1923年の関東大震災による10万人を超える犠牲者は殆どが火災によるもので、地震の揺れや津波によるものではありませんでした。それに対して1703年の元禄地震は、大正地震の震源域とそれに隣接する房総半島南東沖に至る震源域の2つが連動したとみられており、これがスーパーサイクルによる巨大地震だった可能性があります。大正地震の際には来なかった房総半島の東側まで津波が押し寄せ、推定1万人以上の死者の内、津波による犠牲者が6500人以上と推定されます。地震の揺れも相模湾沿岸や房総半島南端では震度7に達したとされ、東海道の川崎から小田原までの宿場はほぼ全滅しました。
現在、GPS観測で歪みの蓄積が確認されている領域は、元禄地震で動いた房総半島南東の震源域が中心になっているように見えます。しかしGPS観測網は陸域に展開しているため、陸域に近い南海トラフとは異なり相模トラフは房総から外洋へ伸びているので、房総半島からかなり離れたフィリピン海プレートの沈み込み域で固着が起きているかどうか全く分からず、震源域の全体像がつかめていません。
相模トラフで大地震が発生するたびに、房総半島南部では地盤が隆起します。その段丘の調査により、元禄地震の震源域の更に外洋側にもう1つ震源域があり、それが単独で動いたり隣接する房総半島南東の震源域と連動して大地震が起きているとする「外房型地震」説を発表した研究者もいます。

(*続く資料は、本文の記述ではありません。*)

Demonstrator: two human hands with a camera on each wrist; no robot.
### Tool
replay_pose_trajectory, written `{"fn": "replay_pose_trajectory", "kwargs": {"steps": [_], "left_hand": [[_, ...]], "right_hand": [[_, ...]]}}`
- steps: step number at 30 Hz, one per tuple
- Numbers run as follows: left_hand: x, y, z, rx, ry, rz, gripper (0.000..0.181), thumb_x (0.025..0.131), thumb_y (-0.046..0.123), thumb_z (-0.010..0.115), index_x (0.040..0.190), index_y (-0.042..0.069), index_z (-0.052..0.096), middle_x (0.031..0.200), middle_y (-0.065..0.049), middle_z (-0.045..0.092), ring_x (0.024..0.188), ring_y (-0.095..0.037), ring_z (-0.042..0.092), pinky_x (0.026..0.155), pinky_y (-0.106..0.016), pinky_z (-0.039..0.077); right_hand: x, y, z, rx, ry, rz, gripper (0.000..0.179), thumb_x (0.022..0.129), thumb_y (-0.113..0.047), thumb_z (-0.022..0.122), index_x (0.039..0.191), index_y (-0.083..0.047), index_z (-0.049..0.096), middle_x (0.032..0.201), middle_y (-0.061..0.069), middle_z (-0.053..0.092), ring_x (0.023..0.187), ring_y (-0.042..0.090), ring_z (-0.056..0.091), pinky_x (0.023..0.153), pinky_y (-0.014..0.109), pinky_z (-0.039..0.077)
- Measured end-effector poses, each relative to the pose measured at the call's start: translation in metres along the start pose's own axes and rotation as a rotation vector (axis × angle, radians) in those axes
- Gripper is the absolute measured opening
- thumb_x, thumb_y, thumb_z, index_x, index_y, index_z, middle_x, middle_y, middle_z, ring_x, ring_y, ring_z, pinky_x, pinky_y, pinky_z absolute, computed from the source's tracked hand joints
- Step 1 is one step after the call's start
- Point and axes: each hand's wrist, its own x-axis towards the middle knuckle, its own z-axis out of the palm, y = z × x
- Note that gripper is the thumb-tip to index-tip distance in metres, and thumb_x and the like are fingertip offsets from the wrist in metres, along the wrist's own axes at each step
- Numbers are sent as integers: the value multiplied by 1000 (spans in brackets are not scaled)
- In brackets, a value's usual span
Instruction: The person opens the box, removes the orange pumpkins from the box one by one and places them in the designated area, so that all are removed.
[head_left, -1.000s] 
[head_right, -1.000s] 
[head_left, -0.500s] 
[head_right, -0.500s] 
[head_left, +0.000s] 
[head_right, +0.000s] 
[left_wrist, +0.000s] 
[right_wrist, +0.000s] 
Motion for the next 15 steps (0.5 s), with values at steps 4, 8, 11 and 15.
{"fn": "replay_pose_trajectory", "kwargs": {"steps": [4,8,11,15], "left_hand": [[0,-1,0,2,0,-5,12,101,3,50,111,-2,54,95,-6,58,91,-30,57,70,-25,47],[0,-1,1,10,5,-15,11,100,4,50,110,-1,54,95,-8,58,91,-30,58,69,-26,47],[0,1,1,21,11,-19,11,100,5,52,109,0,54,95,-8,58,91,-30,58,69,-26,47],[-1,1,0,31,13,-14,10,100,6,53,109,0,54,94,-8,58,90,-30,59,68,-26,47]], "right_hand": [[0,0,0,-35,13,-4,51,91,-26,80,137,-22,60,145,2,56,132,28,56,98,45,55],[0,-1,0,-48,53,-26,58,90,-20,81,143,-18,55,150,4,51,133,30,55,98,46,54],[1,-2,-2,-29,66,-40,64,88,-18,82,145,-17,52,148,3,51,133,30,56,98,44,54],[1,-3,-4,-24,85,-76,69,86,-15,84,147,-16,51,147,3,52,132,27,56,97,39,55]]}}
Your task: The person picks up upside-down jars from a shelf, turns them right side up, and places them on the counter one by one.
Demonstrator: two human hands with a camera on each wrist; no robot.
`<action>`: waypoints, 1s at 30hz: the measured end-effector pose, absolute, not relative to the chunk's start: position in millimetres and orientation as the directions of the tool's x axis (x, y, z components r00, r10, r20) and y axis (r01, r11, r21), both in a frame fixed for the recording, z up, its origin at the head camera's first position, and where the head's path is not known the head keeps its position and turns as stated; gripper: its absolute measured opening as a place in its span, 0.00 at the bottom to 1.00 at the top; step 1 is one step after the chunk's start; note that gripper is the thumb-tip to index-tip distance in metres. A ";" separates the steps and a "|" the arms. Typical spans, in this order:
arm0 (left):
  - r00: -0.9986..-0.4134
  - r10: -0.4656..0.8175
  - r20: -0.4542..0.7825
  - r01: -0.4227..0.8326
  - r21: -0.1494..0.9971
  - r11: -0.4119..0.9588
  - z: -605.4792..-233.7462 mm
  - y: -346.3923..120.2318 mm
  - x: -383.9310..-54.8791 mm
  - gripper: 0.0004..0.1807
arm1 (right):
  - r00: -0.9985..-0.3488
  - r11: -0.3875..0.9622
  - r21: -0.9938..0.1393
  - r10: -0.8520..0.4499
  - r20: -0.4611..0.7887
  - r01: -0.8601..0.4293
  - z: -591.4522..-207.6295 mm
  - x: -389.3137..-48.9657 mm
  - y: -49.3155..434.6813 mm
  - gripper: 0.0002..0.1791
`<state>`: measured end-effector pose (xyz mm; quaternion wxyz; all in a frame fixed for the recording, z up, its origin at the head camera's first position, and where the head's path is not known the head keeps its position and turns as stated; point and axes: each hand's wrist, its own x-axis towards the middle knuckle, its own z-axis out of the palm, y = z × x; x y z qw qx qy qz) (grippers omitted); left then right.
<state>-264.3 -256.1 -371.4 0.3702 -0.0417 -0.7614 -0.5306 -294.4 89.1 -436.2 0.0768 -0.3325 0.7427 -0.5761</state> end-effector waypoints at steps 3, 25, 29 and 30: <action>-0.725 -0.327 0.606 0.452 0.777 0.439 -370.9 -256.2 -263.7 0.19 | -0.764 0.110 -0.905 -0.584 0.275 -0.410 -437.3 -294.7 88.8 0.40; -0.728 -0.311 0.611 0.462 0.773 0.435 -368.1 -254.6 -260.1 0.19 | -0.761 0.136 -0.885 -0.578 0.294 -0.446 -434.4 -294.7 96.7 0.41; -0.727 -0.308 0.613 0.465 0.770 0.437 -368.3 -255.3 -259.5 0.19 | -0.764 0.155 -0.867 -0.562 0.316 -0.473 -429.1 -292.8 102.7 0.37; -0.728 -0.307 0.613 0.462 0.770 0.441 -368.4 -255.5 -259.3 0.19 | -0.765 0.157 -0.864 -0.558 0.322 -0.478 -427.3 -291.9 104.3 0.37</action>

現在、想定されている繰り返し間隔から考えると、次の大正地震タイプが起きるまでには短くてもあと100年先になると考えられています。しかしこの海溝型地震が発生する前には内陸型地震(首都直下型地震)が発生します。津波の被害こそありませんが、その揺れによる甚大な被害が想定されており、防災意識を高める必要が重要になってきます。
文部科学省 地震調査研究推進本部 相模トラフ
 http://www.jishin.go.jp/main/yosokuchizu/kaiko/k_sagami.htm

2011年の東北地方太平洋沖地震をきっかけに日本でも考えられ始めたスーパーサイクルですが、フィリピン海プレート関連では紀元前1000年頃、平安時代前期の9世紀後半、室町時代後期の15世紀後半、江戸時代中期の18世紀初めの4つの時代が注目されます。それらの時代では南海トラフと相模トラフの両方で巨大地震が起き、富士山も噴火しているようです。
江戸時代中期には元禄地震と宝永地震、宝永噴火がありましたが、この時期には南海トラフの先の南西諸島海溝付近でも大地震が発生し、石垣島や宮古島がある先島諸島には高さ約30mの大津波が押し寄せ、約1万2000人の犠牲者が出ました。
15世紀後半と9世紀後半の時代には、日本海溝で巨大地震も発生しています。これは同時期に太平洋プレートも大きく動いたことを意味しています。そして太平洋プレートの日本海溝と千島海溝で、ほぼ同時期に巨大地震が起きている傾向もみられます。そうした時代のいくつかでは、火山活動も活発化しています。
現在、日本海溝付近でスーパーサイクルの巨大地震が起き、千島海溝でもサイクルの満期が近いと見られています。相模トラフでは状況はよくわかりませんが、内陸直下型の危険性が高くなっています。そして南海トラフではかなり大きな連動型地震が起きる時期が近付いています。
前回紹介した貞観の時代が再来しているといわれている現在です。比嘉良丸氏も南海トラフの連動型地震、そして関東から東北・北海道へも連動する地震を啓示で見せられています。地球の営みにおいては地震や噴火は当たり前の出来事です。これらの自然災害に怯えるのではなく、確実に襲来するものと意識をして万全な準備をしていくことが減災、そして自分や家族、友人の命を守ることに繋がっていきます。